What is needed is an exact copy of the lines in the listing below, from the one with "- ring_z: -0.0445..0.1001" up to and including the one with "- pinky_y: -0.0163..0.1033", with no other lines.

● Material supplied:
+---+
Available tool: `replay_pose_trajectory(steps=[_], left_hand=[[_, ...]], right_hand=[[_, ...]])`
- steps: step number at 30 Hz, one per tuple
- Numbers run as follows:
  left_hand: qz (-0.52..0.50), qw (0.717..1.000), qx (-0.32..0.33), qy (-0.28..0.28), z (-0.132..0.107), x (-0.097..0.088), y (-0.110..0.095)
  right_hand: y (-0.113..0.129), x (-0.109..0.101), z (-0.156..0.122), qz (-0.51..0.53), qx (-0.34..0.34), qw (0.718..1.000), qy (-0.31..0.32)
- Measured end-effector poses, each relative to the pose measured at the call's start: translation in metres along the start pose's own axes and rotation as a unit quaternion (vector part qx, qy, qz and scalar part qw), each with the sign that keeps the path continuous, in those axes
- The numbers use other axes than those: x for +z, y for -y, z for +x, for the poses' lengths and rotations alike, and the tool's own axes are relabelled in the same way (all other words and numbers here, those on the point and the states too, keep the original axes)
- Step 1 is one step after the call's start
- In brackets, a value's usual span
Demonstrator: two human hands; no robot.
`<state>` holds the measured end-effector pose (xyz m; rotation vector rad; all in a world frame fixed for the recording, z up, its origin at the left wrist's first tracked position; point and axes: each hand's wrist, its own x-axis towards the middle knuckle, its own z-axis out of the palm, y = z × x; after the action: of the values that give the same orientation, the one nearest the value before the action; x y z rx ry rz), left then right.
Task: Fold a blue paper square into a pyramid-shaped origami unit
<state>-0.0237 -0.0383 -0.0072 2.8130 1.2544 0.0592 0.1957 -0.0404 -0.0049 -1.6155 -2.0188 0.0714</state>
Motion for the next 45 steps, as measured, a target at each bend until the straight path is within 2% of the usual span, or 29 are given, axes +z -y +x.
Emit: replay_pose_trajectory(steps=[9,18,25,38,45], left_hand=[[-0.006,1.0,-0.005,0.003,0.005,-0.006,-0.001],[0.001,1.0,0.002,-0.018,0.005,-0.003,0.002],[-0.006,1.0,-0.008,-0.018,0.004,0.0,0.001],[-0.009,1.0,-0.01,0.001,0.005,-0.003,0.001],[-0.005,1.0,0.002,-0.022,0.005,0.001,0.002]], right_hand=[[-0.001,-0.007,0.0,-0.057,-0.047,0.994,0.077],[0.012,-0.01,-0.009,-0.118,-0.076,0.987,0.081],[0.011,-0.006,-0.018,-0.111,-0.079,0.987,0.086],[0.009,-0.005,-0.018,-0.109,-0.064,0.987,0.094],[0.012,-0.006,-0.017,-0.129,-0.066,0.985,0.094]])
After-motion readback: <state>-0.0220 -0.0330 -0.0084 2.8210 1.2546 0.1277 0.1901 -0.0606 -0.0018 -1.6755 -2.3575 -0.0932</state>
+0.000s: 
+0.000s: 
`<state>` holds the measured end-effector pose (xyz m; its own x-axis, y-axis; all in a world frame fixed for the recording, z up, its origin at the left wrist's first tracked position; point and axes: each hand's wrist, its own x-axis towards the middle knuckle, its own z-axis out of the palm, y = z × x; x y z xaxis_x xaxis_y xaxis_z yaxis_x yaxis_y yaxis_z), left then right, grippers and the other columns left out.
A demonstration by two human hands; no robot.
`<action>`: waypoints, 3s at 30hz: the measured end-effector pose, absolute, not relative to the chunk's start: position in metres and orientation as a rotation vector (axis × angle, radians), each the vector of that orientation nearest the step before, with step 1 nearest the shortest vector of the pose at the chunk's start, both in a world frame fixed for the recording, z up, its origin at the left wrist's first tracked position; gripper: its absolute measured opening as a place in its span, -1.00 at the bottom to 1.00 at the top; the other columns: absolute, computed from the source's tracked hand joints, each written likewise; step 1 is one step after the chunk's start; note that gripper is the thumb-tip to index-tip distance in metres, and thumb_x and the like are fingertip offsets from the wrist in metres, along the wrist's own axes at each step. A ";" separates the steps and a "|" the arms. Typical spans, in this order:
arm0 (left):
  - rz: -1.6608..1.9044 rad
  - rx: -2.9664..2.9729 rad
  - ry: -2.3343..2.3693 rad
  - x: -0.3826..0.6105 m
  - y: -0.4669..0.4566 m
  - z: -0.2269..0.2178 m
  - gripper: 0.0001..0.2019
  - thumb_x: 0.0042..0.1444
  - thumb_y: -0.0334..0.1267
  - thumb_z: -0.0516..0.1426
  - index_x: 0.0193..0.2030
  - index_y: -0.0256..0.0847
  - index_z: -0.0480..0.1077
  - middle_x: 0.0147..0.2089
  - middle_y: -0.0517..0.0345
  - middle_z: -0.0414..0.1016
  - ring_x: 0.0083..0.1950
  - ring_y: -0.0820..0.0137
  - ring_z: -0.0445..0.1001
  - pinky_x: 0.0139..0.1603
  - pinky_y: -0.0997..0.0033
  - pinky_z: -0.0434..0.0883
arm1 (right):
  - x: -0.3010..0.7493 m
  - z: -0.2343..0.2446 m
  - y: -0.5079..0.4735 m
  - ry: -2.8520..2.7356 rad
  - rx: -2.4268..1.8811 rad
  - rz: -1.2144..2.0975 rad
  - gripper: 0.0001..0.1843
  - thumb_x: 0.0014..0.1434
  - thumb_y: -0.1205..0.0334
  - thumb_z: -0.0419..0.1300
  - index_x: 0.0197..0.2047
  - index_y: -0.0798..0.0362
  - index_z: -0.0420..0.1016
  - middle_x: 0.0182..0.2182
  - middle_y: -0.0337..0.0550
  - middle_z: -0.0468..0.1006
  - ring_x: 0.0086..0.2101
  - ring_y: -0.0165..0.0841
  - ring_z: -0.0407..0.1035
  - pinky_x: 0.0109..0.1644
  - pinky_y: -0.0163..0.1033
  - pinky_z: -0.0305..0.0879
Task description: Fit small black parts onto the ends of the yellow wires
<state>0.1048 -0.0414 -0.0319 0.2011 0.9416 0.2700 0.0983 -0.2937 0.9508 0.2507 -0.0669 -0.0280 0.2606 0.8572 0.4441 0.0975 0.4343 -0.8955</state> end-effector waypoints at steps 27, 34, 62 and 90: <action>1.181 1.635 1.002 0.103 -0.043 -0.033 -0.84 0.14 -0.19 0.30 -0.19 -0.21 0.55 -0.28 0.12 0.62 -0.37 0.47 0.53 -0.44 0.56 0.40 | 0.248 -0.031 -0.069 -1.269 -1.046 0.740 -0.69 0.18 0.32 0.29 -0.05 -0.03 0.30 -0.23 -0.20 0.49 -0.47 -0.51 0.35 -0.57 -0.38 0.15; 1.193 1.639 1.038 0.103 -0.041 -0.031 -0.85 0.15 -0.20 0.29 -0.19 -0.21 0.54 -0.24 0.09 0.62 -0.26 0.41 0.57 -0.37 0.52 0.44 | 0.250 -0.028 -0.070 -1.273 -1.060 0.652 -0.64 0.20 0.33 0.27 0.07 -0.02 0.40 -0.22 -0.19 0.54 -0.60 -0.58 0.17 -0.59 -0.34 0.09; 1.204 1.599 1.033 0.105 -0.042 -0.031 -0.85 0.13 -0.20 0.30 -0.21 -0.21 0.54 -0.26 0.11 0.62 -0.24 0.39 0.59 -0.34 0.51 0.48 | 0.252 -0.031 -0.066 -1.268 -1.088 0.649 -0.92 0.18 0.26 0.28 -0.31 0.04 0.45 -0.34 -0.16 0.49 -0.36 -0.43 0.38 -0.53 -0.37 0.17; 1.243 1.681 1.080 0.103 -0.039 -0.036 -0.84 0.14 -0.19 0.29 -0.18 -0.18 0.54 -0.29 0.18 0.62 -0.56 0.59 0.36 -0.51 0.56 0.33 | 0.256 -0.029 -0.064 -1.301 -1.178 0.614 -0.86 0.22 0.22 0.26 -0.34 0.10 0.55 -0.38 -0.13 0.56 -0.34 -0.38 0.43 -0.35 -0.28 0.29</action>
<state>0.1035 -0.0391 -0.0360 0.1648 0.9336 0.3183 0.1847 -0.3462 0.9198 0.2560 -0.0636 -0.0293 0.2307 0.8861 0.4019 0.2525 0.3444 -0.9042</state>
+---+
● Written response:
  - ring_z: -0.0445..0.1001
  - pinky_x: 0.0139..0.1603
  - pinky_y: -0.0997..0.0033
  - pinky_z: -0.0434..0.0883
arm1 (right):
  - x: -0.3010..0.7493 m
  - z: -0.2343..0.2446 m
  - y: -0.5079..0.4735 m
  - ry: -2.8520..2.7356 rad
  - rx: -2.4268..1.8811 rad
  - rz: -1.2144..2.0975 rad
  - gripper: 0.0001..0.1843
  - thumb_x: 0.0014..0.1434
  - thumb_y: -0.1205..0.0334
  - thumb_z: -0.0419..0.1300
  - index_x: 0.0197..0.2047
  - index_y: -0.0798..0.0362
  - index_z: -0.0420..0.1016
  - middle_x: 0.0182..0.2182
  - middle_y: -0.0337..0.0550
  - middle_z: -0.0468..0.1006
  - ring_x: 0.0086..0.2101
  - ring_y: -0.0165..0.0841
  - ring_z: -0.0407..0.1035
  - pinky_x: 0.0109..0.1644
  - pinky_y: -0.0163..0.1033

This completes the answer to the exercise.